- Born: March 16, 1813 Jamaica, New York (state)
- Died: April 5, 1901 (aged 88) Pennsylvania
- Occupations: Physician Author
- Notable work: The Life and Correspondence of Rufus King King Library
- Spouses: Hannah Wharton Fisher (1816–1870) Nancy Wharton Fisher (1826–1905)
- Parent(s): John Alsop King Mary Ray King
- Relatives: Rufus King (grandfather) John A. King (brother)

= Charles Ray King =

American physician, farmer and author

Charles Ray King (March 16, 1813 – April 5, 1901) was an American physician, farmer and author. He was the second child of John A. King, Governor of New York from 1857 to 1858, and grandson of Constitution signer Rufus King. He authored the book The Life and Correspondence of Rufus King and founded King Library in Andalusia, Pennsylvania. Some sources incorrectly state Charles Ray King's name as Charles Rufus King.

==Life==
Charles Ray King was born on March 16, 1813, in Jamaica, New York (state) to John Alsop King and Mary Ray King. He was the second of eight children. His brother, also named John A. King, was a delegate to the 1872 Republican National Convention and later a member of the New York State Senate. Charles Ray King attended grammar school in Jamaica and graduated from Columbia University in 1831, King received medical degree from the University of Pennsylvania in 1834. After spending two years studying in Paris, he returned to New York and worked as a physician. He married Hannah Wharton Fisher (1816–1870) on December 12, 1839.

King moved to Philadelphia and retired from medicine in 1848. He purchased the Chelwood estate from Edward Biddle, son of Nicholas Biddle and later moved to Devon, an adjacent estate. Devon was subject to a fire five years after King moved in. King rebuilt the house and moved his personal library, the King library, to his estate. Hannah Wharton Fisher died in 1870, two years later in 1872, he married her sister Nancy Wharton Fisher (1826–1905).

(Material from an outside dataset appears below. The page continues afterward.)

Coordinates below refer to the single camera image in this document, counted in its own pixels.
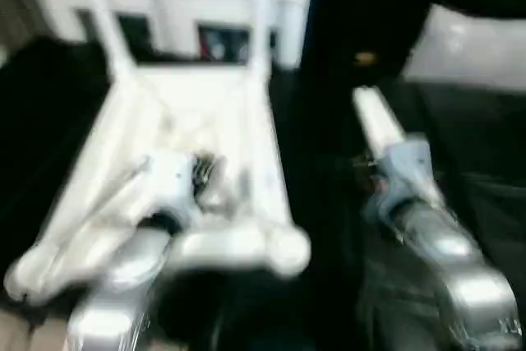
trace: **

His desired to build a more ambitious library led to the founding of King Library on 1065 Bristol Pike in Andalusia in 1882. The library's architecture was based on John Quincy Adams Library, now known as Stone Library, located in Quincy, Massachusetts. The King Library building was completed and opened to the public in 1888. King donated a large portion of his own books to the library.

==Death==
King died on April 5, 1901, at the age of 88.